**EXERCISE INSTRUCTIONS**
One number, and no other words, should make up the answer: how many lines of the listing contain the string "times".
START DATA BELOW
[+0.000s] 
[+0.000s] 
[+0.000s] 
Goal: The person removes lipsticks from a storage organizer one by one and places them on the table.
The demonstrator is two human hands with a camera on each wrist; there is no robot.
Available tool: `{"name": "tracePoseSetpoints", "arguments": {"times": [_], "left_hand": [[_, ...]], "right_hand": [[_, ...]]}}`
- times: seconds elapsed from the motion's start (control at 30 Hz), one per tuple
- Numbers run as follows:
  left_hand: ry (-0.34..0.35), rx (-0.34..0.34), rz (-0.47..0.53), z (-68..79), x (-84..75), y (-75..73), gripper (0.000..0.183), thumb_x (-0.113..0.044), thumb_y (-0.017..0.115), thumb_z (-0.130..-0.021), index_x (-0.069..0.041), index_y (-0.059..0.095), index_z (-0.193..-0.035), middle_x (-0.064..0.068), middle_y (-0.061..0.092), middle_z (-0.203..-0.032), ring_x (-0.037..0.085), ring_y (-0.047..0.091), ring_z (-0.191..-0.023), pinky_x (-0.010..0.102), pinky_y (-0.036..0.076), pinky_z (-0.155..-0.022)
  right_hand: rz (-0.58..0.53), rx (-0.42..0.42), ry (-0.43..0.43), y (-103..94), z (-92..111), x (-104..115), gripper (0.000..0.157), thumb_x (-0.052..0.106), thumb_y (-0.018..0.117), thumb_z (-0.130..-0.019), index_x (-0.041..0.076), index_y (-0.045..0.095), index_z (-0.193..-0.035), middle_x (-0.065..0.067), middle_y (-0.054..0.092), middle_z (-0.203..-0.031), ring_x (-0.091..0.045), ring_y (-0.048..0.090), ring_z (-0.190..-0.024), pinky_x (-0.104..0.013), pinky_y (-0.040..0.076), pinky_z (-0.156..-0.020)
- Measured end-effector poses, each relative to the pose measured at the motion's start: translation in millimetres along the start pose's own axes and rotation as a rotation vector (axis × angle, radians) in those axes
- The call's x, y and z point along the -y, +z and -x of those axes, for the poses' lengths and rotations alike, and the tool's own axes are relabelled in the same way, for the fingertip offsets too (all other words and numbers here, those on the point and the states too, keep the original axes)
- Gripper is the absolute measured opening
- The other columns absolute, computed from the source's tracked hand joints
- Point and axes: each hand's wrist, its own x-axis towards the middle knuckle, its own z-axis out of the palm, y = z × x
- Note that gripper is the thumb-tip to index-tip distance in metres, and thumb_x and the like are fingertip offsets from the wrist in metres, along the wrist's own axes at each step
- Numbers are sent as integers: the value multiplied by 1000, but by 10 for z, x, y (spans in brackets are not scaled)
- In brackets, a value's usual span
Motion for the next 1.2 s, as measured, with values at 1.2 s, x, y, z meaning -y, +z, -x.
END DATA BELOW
**EXERCISE ANSWER**
2